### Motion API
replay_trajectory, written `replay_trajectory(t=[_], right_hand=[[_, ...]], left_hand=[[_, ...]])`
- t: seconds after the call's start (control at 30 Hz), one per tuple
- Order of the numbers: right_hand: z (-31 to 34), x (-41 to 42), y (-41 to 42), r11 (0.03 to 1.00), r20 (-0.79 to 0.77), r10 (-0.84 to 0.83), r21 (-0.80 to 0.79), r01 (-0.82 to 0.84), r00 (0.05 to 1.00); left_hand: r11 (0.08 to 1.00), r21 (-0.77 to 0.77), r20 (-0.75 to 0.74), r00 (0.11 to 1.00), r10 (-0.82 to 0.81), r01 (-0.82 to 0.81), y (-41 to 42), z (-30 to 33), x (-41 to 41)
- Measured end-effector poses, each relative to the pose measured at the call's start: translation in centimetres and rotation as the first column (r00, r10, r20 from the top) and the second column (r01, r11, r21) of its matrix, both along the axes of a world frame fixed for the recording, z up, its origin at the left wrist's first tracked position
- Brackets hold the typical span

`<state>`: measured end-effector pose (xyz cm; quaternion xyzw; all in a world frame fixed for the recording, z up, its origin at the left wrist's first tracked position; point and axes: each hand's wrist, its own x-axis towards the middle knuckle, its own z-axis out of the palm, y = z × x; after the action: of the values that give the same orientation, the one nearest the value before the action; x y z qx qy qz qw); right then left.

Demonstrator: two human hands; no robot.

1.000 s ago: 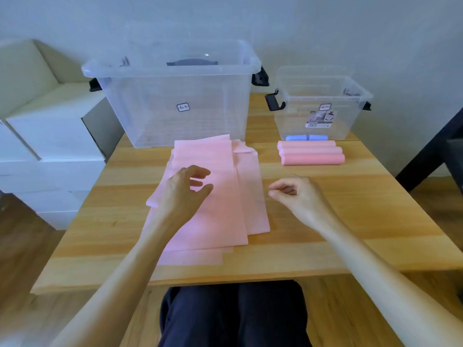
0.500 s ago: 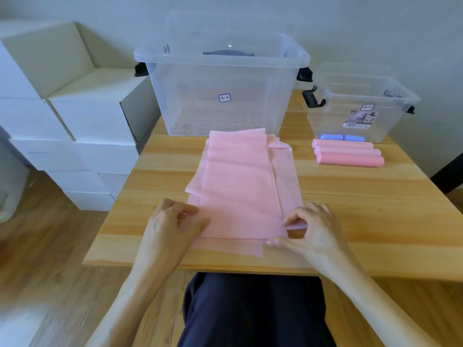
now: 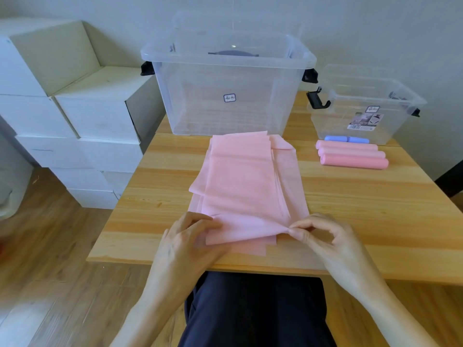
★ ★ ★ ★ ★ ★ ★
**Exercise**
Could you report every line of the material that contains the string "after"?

**Answer to this task**
- t: seconds after the call's start (control at 30 Hz), one per tuple
`<state>`: measured end-effector pose (xyz cm; quaternion xyzw; all in a world frame fixed for the recording, z up, its origin at the left wrist's first tracked position; point and axes: each hand's wrist, its own x-axis towards the middle knuckle, its own z-axis out of the palm, y = z × x; after the action: of the values that give the same orientation, the one nearest the value before the action; x y z qx qy qz qw); right then left.

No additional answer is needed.